И вот сейчас Сарысай стоял перед Самрау и Хумай один, без своей хозяйки, что могло означать лишь одно – Айхылу в беде. Хумай почувствовала, как где-то внутри, в самом её сердце, разливается горячая ненависть к Нижнему миру. Что-то вязкое и липкое потекло по её жилам и по венам, скрутило ей живот и сковало ноги. С отчаянием она взглянула на отца, но на глаза внезапно набежали слёзы, и его лицо размылось перед глазами. Попытавшись смахнуть их руками, она вдруг обнаружила, что они дрожат. С удивлением разглядывая их, Хумай увидела, что дрожь распространилась по всему её телу, превратившись в озноб. В страхе, она попыталась сделать шаг к отцу, но ноги словно налились свинцом. В беспомощности она лишь смогла протянуть к нему руки. Самрау, словно очнувшись из хмурой задумчивости, резко подбежал к ней и обнял её бережно. Хумай медленно осела в его руках.
____________________________________________________________
Сарысай стоял, тихий и поникший, виновато уткнувшись мордой в плечо Хумай. Она растерянно поглаживала его, пока Самрау решал, что им предпринять. К этому времени собрался весь дворец, отец и остальные мужчины держали совет, а девушки тихо плакали, не веря в то, что произошло.
– Отец! – усилием воли Хумай в попытке сохранить трезвый взгляд скрутила всю свою горесть в узел, не давая ей распластаться по сердцу, – Акбузат нам бы очень помог.
При этих словах глубокая вертикальная морщина меж темных густых бровей падишаха будто бы стала ещё больше.
– Хумай… – покачала он головой и умолк.
Один из его советников, с выбеленной до белизны сединой старец по имени Гали, повернулся к Хумай.
– Когда дивы нападут на твоего тулпара, они его не смогут одолеть. Но они смогут захватить тебя в плен.
– Акбузат никогда меня… – гневно начала Хумай, но отец не дал ей договорить.
– Сарысай тоже никогда Айхылу. – резко сказал он и так же резко замолчал.
Сарысай издал протяжное печальное ржание. Хумай в растерянности его снова погладила.
– Я понимаю твои опасения, отец. – сказала она наконец. – Но мы же не можем сидеть вот так… просто… когда Айхылу неизвестно, где.
– Она в Нижнем мире. – поглаживая свою бороду, молвил Гали. – Или Кахкаха, или, что еще хуже, Азрака похитил её.
– Почему ты так думаешь? – спросила Хумай.

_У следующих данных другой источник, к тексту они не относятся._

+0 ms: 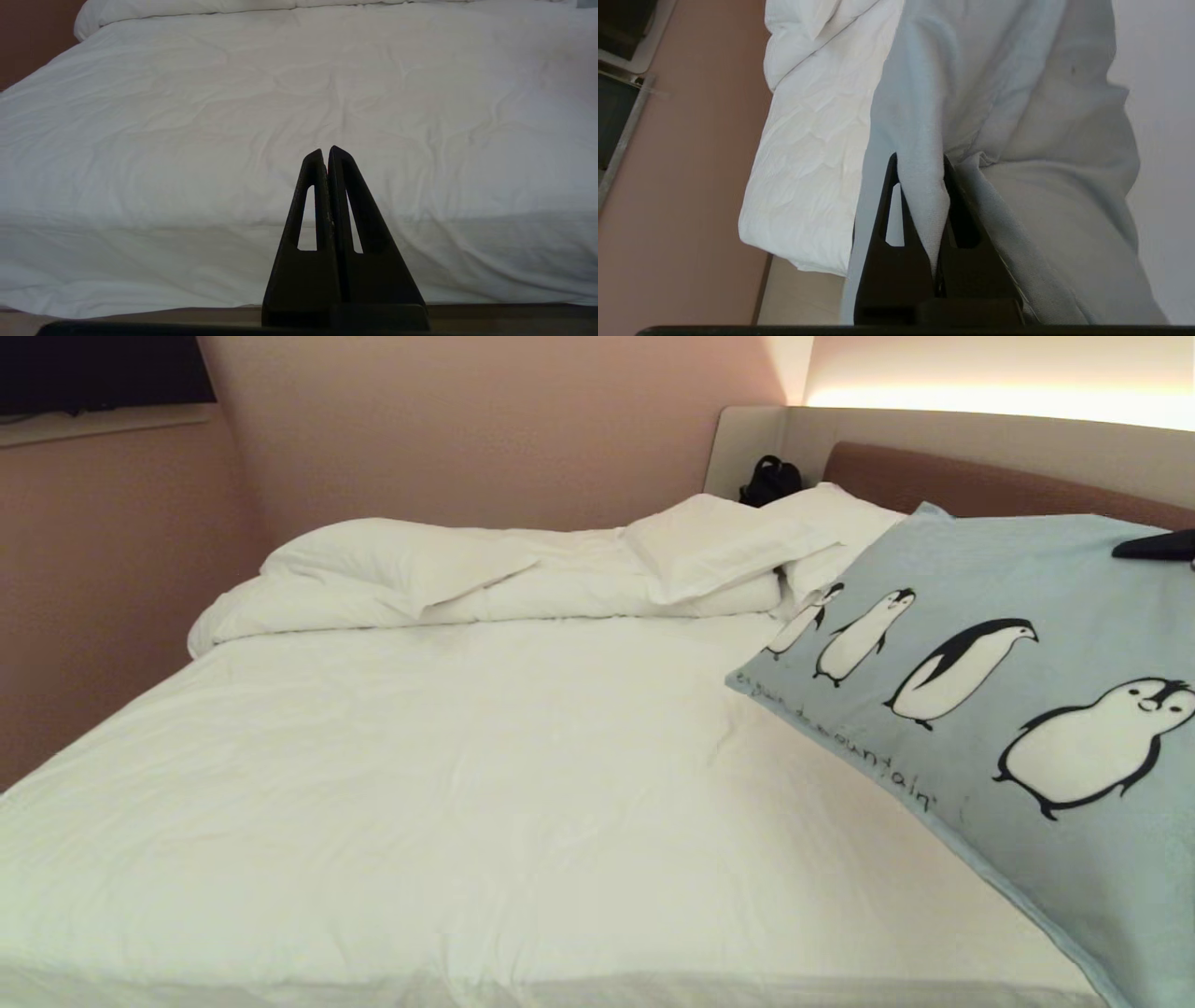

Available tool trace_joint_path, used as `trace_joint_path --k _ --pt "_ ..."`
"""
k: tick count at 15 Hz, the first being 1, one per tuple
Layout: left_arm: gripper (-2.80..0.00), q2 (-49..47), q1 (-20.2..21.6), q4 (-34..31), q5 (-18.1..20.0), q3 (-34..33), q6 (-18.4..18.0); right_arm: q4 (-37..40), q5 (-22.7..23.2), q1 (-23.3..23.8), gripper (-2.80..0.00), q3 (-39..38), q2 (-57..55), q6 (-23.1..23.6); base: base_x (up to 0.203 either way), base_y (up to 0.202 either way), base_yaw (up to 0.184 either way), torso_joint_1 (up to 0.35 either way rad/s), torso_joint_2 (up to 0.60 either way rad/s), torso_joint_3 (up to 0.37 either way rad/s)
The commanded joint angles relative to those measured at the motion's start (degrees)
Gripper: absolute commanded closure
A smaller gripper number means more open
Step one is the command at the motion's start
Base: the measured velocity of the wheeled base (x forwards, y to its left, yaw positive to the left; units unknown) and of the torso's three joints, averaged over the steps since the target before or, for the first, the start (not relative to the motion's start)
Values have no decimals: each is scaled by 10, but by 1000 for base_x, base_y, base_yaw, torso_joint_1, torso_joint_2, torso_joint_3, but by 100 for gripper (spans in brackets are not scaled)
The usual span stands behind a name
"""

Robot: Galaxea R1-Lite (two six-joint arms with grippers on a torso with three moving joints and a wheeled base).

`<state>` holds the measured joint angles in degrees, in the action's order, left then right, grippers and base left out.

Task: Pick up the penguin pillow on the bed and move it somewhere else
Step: Move to the foot of the bed

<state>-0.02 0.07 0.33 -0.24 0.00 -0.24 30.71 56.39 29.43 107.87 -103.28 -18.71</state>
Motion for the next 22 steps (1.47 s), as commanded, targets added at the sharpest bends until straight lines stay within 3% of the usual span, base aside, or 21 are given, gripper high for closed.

– Скорее всего дивы охотились на Сарысая, я не думаю, что им зачем-то была нужна именно Айхылу. Но небесных тулпаров поймать невозможно, поэтому они забрали её с собой, рассчитывая, что Сарысай бросится за нею в Нижний мир.
Хумай осторожно повернула морду Сарысая к себе и взглянула в его глаза.
– Скажи мне, – тихо попросила она. – всё так и было? Тебя не смогли поймать и захватили Айхылу, чтобы ты последовал за нею?
Сарысай, не выдержав её взгляда, отвернулся и печально заржал.
– Не кори его, Хумай. – Самрау подошел и потрепал тулпара за холку. – В Нижнем мире без батыра он ничего не сможет сделать. Сарысай правильно поступил, не последовав за ними и прискакав за помощью к нам.
– И что они теперь будут делать с Айхылу, Гали агай? – спросила старца одна из ближайших подруг Айхылу Зухра.
Гали и Самрау переглянулись.
– Мы можем лишь предполагать. – устало ответил Самрау вместо старца. – Если это дело рук Заркума, сына змеиного царя Кахкахи, то его конечная цель – Хумай. Ну и Акбузат, конечно. В таком случае Айхылу для них не цель.
Хумай, стиснув руки на груди, тревожно посмотрела на отца.
– С тех пор, как Заркум приходил свататься, прошло несколько лет… – она помотала головой, словно отгоняя плохие мысли от себя.
– А с тех пор, как дивы впервые попытались одолеть ваших тулпаров, ещё больше. – отрезал Самрау.
Хумай замолчала, отчего в воздухе повисла напряженная тишина. Слышно было лишь громкое сопение Сарысая и приглушенные всхлипывания кого-то из девушек.
– Ты прав, отец. – наконец вздохнула Хумай. – Но что, если это не дело рук Заркума и Кахкахи? Что, если это Азрака хочет развязать войну с нами?
– Кахкаха, Заркум, Азрака – всё одно отродье. – проскрипел Гали, и Самрау кивнул, подтверждая его слова. – Даже если Азрака целился на Сарысая, это не имеет никакого значения. В этом котле вариться всем нам, так или иначе. Они ведь могут надеяться, что Айхылу выберет змея в обличии человека, который обуздает Сарысая и пойдет против Акбузата.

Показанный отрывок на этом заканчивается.